» Directions for this task:
List each line of the data that holds the string "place", please.

════════════════

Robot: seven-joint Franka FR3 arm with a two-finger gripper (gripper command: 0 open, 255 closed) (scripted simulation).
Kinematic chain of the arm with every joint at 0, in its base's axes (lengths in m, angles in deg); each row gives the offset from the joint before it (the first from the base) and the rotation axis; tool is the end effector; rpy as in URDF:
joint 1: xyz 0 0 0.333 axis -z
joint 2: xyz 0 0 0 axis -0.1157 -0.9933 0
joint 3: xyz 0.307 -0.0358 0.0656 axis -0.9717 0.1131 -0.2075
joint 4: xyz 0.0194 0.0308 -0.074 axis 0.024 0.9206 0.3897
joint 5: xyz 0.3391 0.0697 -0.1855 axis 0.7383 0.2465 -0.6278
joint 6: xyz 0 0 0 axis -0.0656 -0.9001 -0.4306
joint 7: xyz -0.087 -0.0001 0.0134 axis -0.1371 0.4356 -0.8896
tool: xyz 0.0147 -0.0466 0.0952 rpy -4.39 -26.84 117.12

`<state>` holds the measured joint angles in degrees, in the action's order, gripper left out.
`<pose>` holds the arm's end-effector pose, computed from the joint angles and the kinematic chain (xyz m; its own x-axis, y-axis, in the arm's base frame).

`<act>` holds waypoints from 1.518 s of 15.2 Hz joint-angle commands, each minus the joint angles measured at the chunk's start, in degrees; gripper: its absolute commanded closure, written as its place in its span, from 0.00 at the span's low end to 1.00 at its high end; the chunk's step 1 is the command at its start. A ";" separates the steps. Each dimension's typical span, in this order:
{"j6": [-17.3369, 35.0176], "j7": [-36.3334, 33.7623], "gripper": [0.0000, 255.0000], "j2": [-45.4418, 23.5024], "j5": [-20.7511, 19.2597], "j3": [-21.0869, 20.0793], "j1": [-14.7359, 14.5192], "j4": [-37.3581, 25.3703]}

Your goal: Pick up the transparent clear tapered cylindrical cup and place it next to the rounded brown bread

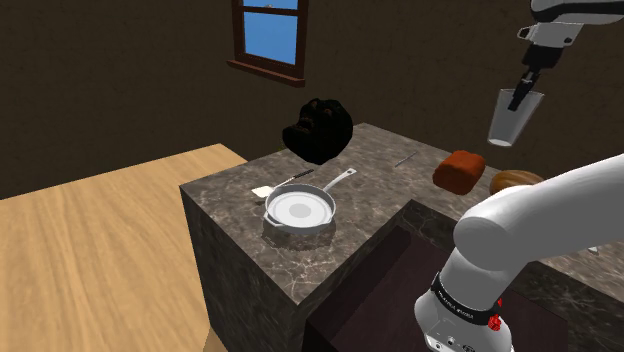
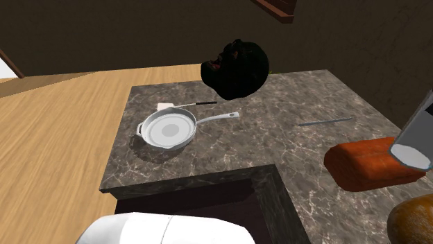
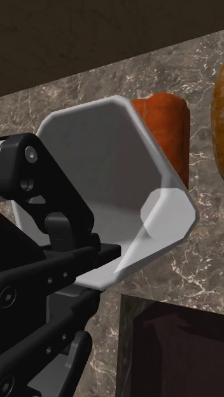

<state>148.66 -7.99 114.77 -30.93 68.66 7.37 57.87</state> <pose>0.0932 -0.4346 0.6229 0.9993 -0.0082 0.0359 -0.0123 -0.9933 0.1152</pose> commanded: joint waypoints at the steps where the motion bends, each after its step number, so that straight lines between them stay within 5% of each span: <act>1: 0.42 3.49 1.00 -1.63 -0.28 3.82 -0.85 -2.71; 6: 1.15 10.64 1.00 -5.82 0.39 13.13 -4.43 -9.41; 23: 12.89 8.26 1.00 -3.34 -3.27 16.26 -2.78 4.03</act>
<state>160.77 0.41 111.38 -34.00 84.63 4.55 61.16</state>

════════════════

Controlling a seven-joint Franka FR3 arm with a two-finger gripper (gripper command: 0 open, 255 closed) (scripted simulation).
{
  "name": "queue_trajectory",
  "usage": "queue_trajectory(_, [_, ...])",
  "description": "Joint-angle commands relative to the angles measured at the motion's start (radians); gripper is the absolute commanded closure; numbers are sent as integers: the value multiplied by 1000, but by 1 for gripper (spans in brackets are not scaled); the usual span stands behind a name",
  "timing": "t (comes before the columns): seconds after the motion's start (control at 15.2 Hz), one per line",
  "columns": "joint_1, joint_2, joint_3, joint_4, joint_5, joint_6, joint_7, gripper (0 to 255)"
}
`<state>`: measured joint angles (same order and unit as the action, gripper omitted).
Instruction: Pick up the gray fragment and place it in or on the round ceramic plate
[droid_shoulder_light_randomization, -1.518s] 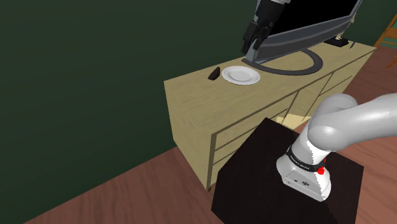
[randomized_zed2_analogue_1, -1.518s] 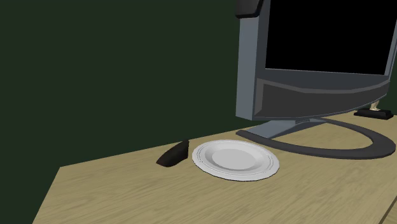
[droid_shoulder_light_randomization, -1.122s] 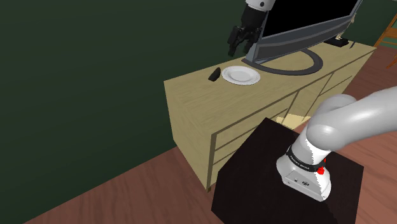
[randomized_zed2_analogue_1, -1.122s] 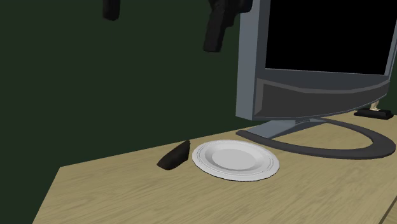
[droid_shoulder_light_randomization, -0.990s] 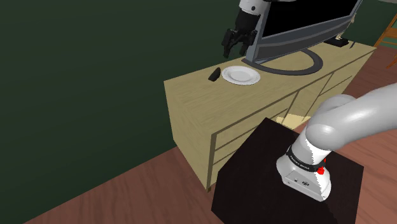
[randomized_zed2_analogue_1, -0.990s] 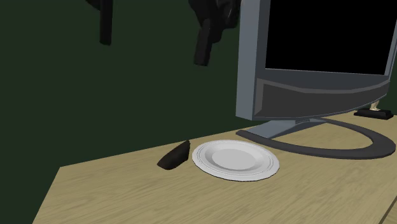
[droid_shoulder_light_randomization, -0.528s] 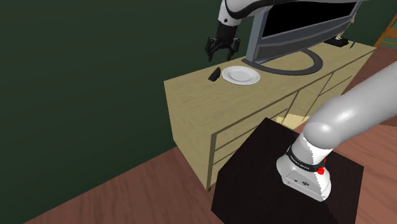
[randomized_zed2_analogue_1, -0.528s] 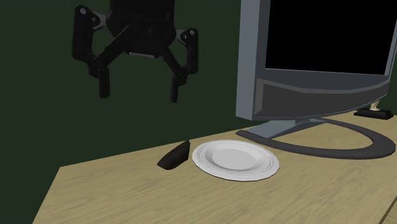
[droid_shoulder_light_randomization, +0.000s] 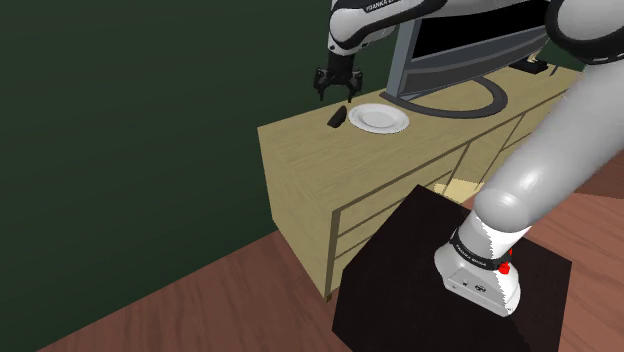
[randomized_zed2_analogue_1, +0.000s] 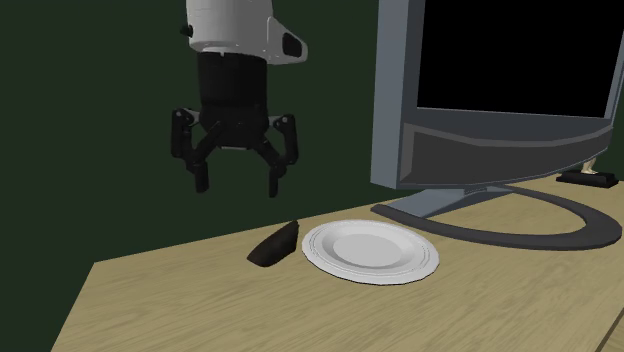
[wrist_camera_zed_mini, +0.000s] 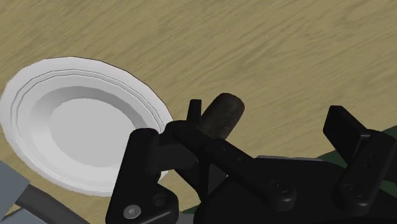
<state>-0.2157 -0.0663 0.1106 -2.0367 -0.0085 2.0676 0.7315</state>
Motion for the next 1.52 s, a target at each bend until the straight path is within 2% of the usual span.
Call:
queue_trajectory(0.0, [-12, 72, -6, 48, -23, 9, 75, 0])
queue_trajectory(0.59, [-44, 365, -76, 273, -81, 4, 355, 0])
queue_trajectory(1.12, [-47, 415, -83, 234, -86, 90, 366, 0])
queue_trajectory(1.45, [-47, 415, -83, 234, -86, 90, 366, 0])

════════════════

» Exercise output:
`<act>` holds waypoints from 1.518 s of 15.2 Hz joint-angle commands, each minus the joint angles measured at the chunk's start, in degrees; gripper: its absolute commanded closure, written as its place in its span, from 0.00 at the span's low end to 1.00 at its high end; the chunk's step 1 is the command at its start. A ";" separates the steps. Each dimension's typical span, in this order:
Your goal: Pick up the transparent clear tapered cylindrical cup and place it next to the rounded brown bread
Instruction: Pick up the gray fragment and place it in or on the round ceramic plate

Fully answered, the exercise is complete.